Carolus Clusius describes it as an antidote, emetic, expectorant, anti-philtre, and vermicide: “the pouder of them taken in white wine is a most present remedie against all poison of what kinde soever it be (only sublimate excepted, whose malignity is only extinguished by the drinking of milk) it causes them to be cast up by vomit or evacuated by sweat. They also say that Philtres or amorous potions are cast forth by drinking this pouder. It also killeth wormes in the belly.”

The entry Contra-yerva in Chambers’ Cyclopedia of 1728, states that the root “brought from Peru” is “esteem'd an Alexiterial, and a sovereign Antidote against Poison.” It also says that the root and the recipe Lapis Contrayerva (see below) are of great efficacy in smallpox, measles, fevers and in “all Cases where either a Diaphoresis or Perspiration is required.”
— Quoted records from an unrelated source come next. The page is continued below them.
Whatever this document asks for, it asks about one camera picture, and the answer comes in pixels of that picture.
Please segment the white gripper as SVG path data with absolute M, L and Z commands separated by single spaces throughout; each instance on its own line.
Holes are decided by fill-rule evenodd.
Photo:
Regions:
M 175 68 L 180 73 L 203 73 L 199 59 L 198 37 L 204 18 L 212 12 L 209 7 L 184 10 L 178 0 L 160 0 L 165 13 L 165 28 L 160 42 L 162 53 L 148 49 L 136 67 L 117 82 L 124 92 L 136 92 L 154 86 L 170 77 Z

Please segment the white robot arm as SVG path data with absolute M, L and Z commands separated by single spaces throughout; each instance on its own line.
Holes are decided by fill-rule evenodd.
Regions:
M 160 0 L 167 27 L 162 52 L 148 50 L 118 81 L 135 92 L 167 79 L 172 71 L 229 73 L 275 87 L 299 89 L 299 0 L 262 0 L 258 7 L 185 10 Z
This Cyclopedia emphasizes its use as an anti-epidemic: “It is agreed on, by the generality of Writers, that the Contra-yerva Root is one of the best Anti-epidemics yet known. Dr. Hodges, in his treatise of laft London-Plague (= Great Plague of London), has a Receipt (= recipe) which he said was attended with great success, and of which this Root was one of the chief ingredients.” The recipe of Dr. Hodges is called Lapis Contrayerva and is given in his treatise Loimologia of 1672.

By the late 18th century contrayerva has lost its reputation as an antidote in the UK. The 18th century physician and botanist William Woodville wrote: “The antipoisonous virtues formerly attributed to this root, have been long very justly exploded as entirely chimerical, so that it is now merely employed as a diaphoretic of a moderately stimulant kind, being possessed of less pungency than any other of those medicines usually denominated alexipharmic. Putrid and nervous fevers are the diseases in which Contrayerva is chiefly used ...”
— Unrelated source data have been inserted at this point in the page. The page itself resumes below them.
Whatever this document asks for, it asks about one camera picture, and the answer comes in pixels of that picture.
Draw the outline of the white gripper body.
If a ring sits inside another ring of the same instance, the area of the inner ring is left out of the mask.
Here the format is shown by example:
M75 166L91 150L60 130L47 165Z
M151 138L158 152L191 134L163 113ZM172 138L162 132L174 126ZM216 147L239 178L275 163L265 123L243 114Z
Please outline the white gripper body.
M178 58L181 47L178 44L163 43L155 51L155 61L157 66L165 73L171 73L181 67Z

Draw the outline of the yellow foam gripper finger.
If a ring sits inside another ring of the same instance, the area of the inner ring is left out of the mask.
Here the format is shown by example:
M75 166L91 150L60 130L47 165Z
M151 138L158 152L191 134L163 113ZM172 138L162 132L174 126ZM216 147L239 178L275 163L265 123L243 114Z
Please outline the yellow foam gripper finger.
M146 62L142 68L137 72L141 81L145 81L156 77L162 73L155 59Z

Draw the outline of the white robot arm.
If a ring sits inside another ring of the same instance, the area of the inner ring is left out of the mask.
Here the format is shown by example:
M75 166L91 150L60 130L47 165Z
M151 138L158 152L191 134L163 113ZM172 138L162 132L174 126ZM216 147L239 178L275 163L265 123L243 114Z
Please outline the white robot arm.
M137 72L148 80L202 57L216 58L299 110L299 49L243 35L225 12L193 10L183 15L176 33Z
Rees's Cyclopedia of 1819 gives a recipe: “Powder of Contrayerva, Compound, is prepared by mixing five ounces of contrayerva root powdered with a pound and a half of prepared shells. This powder is stimulant and sudorific; and is given with advantage in typhoid fevers, the malignant exanthemata, the sinking stage of dysentery; and in atonic gout. The dose is from grs. x to grs. xl, given either diffused in simple water, or rubbed up with mucilage and mint water.”

The 18th–19th century Spanish Mexican physician and botanist Vicente Cervantes describes Dorstenia contrayerva as: "a plant with an aromatic smell, an acrid taste, somewhat bitter and persistent. Its virtue is stimulating, tonic and diaphoretic, it is recommended in putrid or adynamic fevers."

==Substitutes==
In Jamaica the word contrayerva refers to the roots of species of Birthwort or Dutchman's Pipe (Aristolochia) that are considered to have antidotal and other properties similar to Dorstenia. “Spanish Contrayerva” instead is the name given to the roots of Dorstenia.

Chambers’ Cyclopedia mentions another kind of contrayerva brought from Virginia called “Viperìne”, with the same success against poisons and venoms as the “Contaryerva of Peru”. This refers to Viperina virginiana or Contrayerva virginiana, which are old names for Asarum virginicum or Virginia wild ginger. In the entry Contrayerva in Rees's Cyclopedia of 1819 this Contrayerva is said to be more ordinarily called Serpentaria and to be an excellent substitute for contrayerva.